_WHAT THE TASK ASKS_
Reproduce exactly the lines below from the one containing "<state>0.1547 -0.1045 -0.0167" through the one containing "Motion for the", including both, and nothing else.

[Dataset entries]
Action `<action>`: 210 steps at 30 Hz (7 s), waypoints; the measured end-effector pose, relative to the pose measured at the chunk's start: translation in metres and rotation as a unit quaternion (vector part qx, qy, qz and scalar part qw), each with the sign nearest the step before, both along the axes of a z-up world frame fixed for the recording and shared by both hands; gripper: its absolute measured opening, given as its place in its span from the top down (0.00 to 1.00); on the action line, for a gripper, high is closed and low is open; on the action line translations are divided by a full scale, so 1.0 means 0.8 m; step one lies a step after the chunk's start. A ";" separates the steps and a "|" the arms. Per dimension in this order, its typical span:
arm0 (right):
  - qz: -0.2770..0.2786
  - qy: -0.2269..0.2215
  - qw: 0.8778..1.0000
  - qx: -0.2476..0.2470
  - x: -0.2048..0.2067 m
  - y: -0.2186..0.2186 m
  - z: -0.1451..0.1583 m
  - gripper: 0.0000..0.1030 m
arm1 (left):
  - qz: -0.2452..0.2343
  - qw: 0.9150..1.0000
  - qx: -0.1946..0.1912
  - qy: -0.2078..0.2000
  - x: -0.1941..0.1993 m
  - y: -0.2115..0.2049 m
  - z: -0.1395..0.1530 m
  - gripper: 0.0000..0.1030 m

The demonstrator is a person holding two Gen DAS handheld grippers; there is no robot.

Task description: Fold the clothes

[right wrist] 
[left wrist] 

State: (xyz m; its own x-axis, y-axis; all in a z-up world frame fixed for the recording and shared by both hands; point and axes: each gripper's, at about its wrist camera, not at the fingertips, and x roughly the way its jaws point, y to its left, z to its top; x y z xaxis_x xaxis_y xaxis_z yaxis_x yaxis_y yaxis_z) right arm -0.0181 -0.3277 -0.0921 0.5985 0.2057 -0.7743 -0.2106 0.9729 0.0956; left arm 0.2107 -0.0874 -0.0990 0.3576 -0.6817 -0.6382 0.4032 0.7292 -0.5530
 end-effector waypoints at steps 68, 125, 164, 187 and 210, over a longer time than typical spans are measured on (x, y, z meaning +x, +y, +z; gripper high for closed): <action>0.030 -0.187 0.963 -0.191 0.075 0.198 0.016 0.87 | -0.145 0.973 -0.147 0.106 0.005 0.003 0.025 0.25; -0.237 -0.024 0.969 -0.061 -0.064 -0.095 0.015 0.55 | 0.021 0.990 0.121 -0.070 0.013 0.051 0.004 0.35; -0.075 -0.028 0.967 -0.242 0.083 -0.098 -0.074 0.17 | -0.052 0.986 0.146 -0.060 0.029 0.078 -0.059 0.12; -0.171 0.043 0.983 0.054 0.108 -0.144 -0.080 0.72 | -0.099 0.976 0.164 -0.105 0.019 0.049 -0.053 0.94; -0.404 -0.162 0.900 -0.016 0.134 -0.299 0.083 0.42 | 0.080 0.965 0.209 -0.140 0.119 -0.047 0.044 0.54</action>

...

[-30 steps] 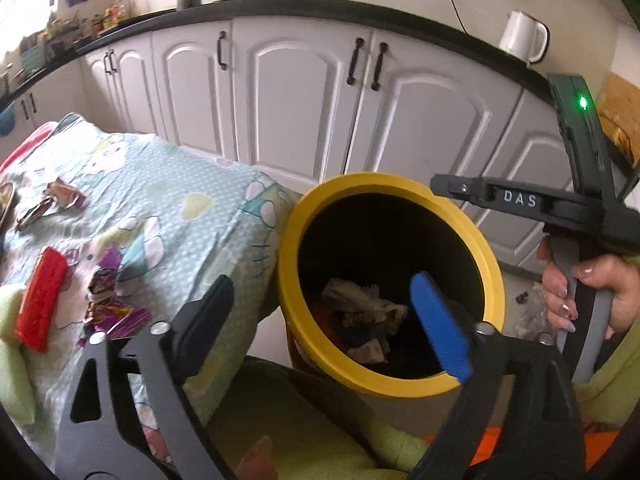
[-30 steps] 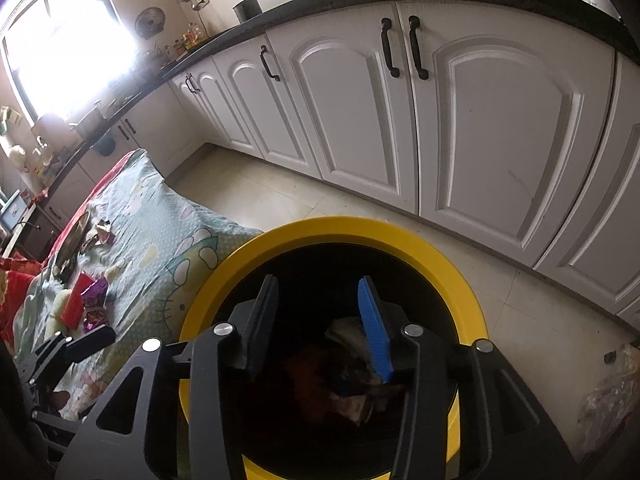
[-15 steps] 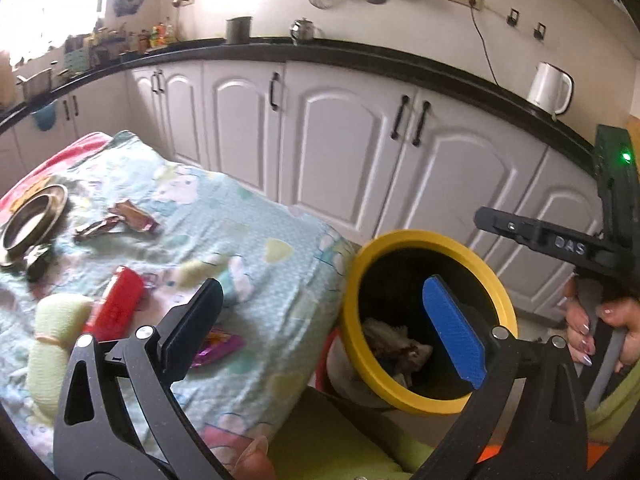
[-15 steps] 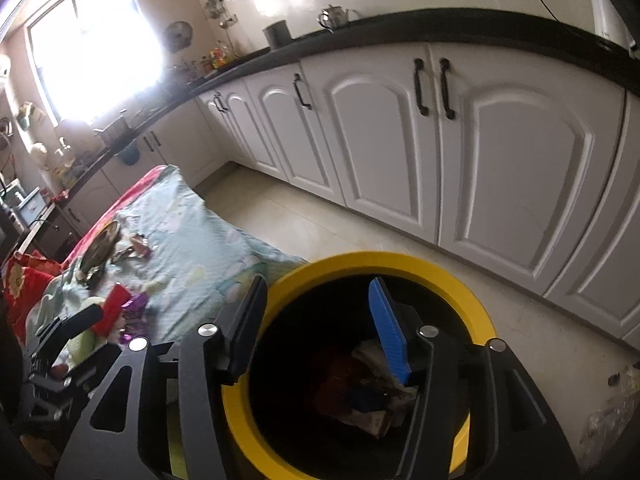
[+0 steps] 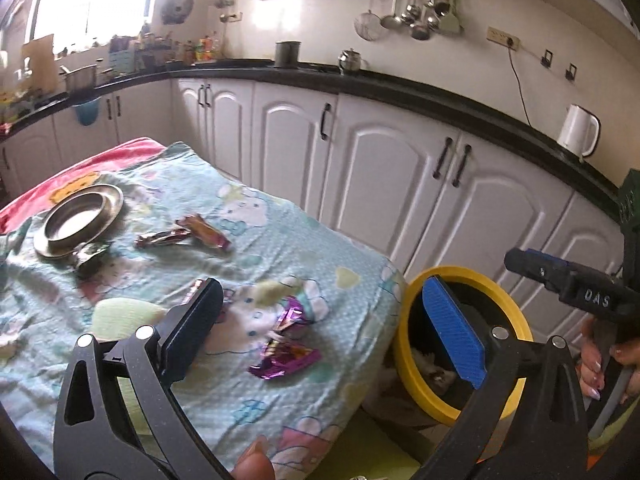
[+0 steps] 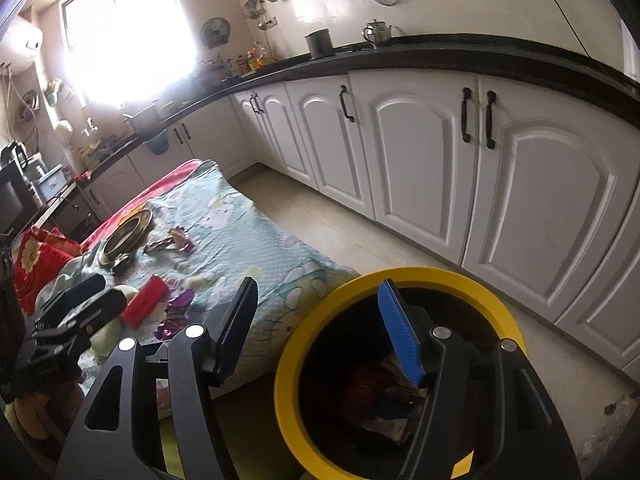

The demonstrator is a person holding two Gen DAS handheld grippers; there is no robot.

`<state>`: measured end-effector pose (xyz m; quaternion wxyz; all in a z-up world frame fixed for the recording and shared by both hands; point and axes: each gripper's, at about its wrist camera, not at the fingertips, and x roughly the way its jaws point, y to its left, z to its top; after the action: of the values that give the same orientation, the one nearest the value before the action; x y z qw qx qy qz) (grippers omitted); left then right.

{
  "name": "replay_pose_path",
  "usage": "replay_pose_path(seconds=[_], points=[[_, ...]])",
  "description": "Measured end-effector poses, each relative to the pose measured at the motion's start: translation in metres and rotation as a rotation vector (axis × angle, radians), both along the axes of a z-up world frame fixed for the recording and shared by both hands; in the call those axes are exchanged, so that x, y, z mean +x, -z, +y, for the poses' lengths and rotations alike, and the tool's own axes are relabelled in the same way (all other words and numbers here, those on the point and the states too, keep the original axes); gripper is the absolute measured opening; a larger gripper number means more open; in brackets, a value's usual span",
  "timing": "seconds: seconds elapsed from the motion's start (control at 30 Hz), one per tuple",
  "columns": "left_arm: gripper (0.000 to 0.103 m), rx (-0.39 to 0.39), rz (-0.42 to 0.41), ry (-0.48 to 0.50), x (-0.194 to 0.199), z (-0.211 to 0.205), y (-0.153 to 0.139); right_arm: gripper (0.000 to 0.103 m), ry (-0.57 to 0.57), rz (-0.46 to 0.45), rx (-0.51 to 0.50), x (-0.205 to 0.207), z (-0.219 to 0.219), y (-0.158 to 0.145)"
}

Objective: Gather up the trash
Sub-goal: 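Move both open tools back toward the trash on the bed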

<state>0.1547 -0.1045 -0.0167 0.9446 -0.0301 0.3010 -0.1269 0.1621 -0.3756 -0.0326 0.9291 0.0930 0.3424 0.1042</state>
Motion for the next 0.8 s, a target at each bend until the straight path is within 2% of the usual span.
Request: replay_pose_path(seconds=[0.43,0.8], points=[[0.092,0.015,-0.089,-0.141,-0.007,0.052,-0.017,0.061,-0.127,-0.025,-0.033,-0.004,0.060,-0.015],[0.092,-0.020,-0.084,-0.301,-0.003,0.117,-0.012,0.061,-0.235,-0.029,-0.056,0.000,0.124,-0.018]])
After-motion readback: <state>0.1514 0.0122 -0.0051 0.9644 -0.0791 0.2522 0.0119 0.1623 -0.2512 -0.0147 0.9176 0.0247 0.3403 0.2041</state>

_EXERCISE OUTPUT_
<state>0.1547 -0.1045 -0.0167 0.9446 -0.0301 0.3010 -0.1269 0.1621 -0.3756 -0.0326 0.9291 0.0930 0.3424 0.1042</state>
Motion for the next 0.8 s, a target at each bend until the straight path is within 2% of the usual span.

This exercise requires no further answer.